New Ads -- By now, you've probably heard descriptions of Apple's new television ad, which features a snail hauling a Pentium II chip and compares that to a screaming fast Power Mac G3. Overall, reaction seems to be positive from the Macintosh community, but hey, we already know this stuff. The question I have is what do non-Mac users think about the ad? To rephrase the question, what do people who don't currently use the Mac want in a computer? Do they believe that speed is of the utmost importance? Let's face it: these are not people who have the technical background to judge CPU speed anyway - just look at the misinformed comments you see about clock speed in non-computer publications, somehow assuming that you can compare two different chips by clock speed alone. (That simply isn't true: clock speed comparisons are only relevant within the same chip model.) These quibbles aside, it's good to see Apple doing real comparison ads for a change.

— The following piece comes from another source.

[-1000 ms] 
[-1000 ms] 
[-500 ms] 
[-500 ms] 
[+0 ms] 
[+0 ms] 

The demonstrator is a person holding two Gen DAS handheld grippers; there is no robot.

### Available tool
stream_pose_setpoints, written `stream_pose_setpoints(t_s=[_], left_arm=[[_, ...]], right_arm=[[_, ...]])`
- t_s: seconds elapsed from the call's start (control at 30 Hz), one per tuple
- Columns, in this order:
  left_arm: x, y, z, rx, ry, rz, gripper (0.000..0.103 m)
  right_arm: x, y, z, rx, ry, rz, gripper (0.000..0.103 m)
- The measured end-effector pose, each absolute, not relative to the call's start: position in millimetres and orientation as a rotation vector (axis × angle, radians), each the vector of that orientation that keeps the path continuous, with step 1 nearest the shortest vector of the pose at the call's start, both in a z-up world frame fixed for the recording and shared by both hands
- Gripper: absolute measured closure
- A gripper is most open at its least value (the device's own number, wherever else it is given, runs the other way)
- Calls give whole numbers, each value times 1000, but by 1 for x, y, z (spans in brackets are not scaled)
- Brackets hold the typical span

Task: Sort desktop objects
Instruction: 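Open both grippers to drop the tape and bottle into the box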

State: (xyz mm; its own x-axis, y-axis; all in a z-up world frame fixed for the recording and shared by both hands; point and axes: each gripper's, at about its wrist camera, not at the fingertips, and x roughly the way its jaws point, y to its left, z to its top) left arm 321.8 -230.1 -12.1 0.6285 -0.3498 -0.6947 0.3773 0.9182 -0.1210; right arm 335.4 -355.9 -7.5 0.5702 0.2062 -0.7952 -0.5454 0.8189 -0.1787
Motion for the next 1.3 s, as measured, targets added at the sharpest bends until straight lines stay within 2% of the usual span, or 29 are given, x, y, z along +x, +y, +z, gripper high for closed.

Retreat or Focus? In the end, we come back to the question - is Apple focusing its business or retreating? At the moment, I give the nod to focusing, since morale within the company has seemed relatively high and the first quarter profit of $47 million (slightly higher than the estimated profit of $45 million we reported back in TidBITS-412) was encouraging. A profit in the next quarter would be even more encouraging, since it would show that the $47 million profit wasn't a fluke or accounting trick, a possibility that Apple has hotly denied. <http://db.tidbits.com/getbits.acgi?tbart=04625>
That said, Apple must continue to move forward in significant ways. You can only focus for so long before everyone outside of the target audience has forgotten you exist. For instance, with the release of sub-$1,000 computers in the PC world, many fear that Apple will be left even further behind in the consumer market. Similarly, there's a tremendous range of laptop computers available in the PC world at a time when Apple continues to focus its PowerBook line to a small group of models.
Rhapsody is yet another story. Although development is moving along, Apple continues to groom Rhapsody as a server operating system. With Apple's servers having been focused out of existence throughout 1997 - including Apple's high-end Network Server systems - it seems difficult to believe network administrators will flock back to Apple for a server operating system, no matter how neat.
Perhaps that's my overall concern - Apple has kicked a lot of people out while putting its house in order; will enough users want to come back to check out the results of the remodelling?